The Triangle of Well-Being

The Triangle of Well-Being is a chapter in Daniel J. Siegel’s superb book, Pocket Guide to Interpersonal Neurobiology: An Integrative Handbook of the Mind. This triangle of well-being is a three pointed figure that is a metaphor for the idea that mind, brain, and relationships are each part of a whole. The notion is that this triangle is a metaphoric map that signifies one reality with three interdependent facets. The triangle represents the process by which energy and information flow. This process changes over time. Relationships are the sharing of this flow. The brain refers to the extended nervous system distributed throughout the body that serves as the embodied mechanism of that flow. The mind is an emergent process that arises from the system of energy information flow within and among people. A critical aspect of the mind is the emergent process of self-regulation that regulates that from which it arises.
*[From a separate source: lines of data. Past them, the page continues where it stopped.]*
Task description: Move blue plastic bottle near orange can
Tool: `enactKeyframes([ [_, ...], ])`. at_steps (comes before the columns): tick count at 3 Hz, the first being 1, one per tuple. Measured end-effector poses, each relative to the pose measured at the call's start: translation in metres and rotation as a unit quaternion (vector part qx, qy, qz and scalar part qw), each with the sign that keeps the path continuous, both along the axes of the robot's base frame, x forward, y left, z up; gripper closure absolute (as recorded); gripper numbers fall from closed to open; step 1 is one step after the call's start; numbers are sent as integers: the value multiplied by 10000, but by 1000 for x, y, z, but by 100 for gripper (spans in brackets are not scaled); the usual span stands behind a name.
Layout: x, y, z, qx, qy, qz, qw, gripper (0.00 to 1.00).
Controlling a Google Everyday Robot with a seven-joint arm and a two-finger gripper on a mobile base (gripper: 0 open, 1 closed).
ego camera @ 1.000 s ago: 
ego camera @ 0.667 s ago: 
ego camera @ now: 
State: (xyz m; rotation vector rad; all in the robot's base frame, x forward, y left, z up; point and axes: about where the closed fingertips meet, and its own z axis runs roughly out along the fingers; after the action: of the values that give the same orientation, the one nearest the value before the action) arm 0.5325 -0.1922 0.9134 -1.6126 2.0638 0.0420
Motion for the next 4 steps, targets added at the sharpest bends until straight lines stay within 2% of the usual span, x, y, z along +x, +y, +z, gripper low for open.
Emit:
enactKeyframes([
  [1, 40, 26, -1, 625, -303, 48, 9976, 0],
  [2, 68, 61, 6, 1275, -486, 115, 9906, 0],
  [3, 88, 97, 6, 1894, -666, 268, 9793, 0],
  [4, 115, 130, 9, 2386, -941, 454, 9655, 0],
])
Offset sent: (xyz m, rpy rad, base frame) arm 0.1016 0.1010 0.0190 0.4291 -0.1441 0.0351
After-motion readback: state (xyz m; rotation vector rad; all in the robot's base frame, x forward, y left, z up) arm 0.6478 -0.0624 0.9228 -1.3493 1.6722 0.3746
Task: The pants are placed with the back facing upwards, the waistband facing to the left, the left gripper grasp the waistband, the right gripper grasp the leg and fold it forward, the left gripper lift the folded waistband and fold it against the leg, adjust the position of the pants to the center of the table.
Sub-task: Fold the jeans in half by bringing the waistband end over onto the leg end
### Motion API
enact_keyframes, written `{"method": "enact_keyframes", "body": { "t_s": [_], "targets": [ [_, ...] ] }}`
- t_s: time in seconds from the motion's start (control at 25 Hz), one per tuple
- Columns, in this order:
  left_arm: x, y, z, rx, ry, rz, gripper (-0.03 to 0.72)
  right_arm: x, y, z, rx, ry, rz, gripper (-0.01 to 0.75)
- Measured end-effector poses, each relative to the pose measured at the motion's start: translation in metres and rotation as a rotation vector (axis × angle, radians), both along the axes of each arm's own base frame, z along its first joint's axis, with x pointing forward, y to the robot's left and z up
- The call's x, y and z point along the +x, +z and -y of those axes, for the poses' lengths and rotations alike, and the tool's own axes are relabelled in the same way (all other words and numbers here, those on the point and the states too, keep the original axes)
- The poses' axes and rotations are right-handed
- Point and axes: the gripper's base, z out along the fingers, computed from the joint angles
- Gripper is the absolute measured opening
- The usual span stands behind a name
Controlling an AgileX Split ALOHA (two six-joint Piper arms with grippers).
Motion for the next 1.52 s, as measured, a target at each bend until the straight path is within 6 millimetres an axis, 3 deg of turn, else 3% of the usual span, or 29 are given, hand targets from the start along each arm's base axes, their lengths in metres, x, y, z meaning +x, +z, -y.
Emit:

So the mind can regulate and change the brain, which is the process of neuroplasticity. The energy information flow within us, our thinking and behavioral process, along with our communication with our fellow human beings can produce resultant changes in the brain for better or worse. The worse part is when maladaptive emotions, thoughts, and behaviors occur. The better part is when we acquire new knowledge, modulate our emotions, and foster beneficial and enjoyable relationships.

Siegel is a psychiatrist who is the Co-Director of the UCLA Mindfulness Awareness Research Center. He uses this conceptual treatment both in his treatment of psychiatric patients and in the development of healthy mindfulness. His pocket guide goes into great detail regarding the parts of the brain and how they are modified in the process.

Permit me to elaborate on this triangle using the lingo of the healthymemory blog. Interpersonal relationships are part of transactive memory, but transactive memory includes technology as well as live interactions among individuals. Books and other technical media allow us to establish relationships with humans who have long departed. Admittedly, these relationships are uni-directional, but they are nevertheless valuable. We can also establish relationships through technology with living individuals throughout the world, and these relationships are definitely bi-directional.  Relationships among groups are omnidirectional. Such relationships can be valuable, but they need to be distinguished from relationships in social media, such as Facbook, where “friending” can be largely superficial.